_TASK INSTRUCTIONS:_ Print the listing below from its opening line through the line holding "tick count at", both ends included.

_RECORDED DATA:_
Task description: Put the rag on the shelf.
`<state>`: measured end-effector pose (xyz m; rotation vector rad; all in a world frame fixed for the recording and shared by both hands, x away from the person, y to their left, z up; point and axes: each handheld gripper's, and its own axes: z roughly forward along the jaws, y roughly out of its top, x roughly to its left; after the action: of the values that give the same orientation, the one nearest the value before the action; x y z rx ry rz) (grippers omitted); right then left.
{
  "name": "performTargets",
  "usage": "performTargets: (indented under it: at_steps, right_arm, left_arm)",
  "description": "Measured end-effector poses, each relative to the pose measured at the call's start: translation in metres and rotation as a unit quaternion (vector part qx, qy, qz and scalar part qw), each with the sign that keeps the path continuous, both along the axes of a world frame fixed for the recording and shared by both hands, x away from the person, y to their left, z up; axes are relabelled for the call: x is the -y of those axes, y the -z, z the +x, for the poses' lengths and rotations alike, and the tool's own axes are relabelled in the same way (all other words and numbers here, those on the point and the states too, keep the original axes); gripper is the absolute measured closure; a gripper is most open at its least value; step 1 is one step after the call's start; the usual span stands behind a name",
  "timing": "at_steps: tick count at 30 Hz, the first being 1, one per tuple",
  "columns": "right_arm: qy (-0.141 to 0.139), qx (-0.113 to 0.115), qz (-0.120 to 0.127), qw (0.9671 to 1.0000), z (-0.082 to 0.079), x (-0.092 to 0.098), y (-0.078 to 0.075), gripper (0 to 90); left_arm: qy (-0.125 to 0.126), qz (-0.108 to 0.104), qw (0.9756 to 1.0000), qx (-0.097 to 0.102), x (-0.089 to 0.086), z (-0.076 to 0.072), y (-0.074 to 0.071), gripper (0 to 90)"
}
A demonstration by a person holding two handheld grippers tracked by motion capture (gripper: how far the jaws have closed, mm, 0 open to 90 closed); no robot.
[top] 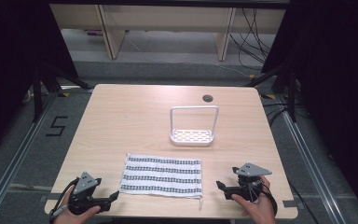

_WRITTEN RESPONSE:_
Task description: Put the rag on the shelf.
`<state>`: measured end-effector pose (xyz m; rotation vector rad; all in a world frame fixed for the recording and shared by both hands, x away from the person, y to their left, z up; point and axes: each handheld gripper's, and its own axes: z roughly forward along the jaws, y roughly out of its top, x roughly to its left; after the action: of the values that give the same orientation, the one nearest the value before the action; x y z rx ry rz) (grippers omitted); right then left.
{
  "name": "performTargets",
  "usage": "performTargets: (indented under it: at_steps, right_arm, left_arm)",
  "description": "Measured end-effector poses, each relative to the pose measured at the call's start: translation in metres and rotation as a unit quaternion (vector part qx, qy, qz and scalar part qw), each with the sign that keeps the path continuous, both along the axes of a world frame fixed for the recording and shared by both hands, x away from the person, y to their left, z up; axes are relabelled for the call: x is the -y of those axes, y the -z, z the +x, for the poses' lengths and rotations alike, and the tool's own axes are relabelled in the same way (all other words and numbers here, those on the point and the states too, keep the original axes); gripper is the absolute measured closure; a gripper is most open at its least value; step 1 is one step after the call's start; the usual span stands behind a name",
  "timing": "at_steps: tick count at 30 Hz, the first being 1, one per tuple",

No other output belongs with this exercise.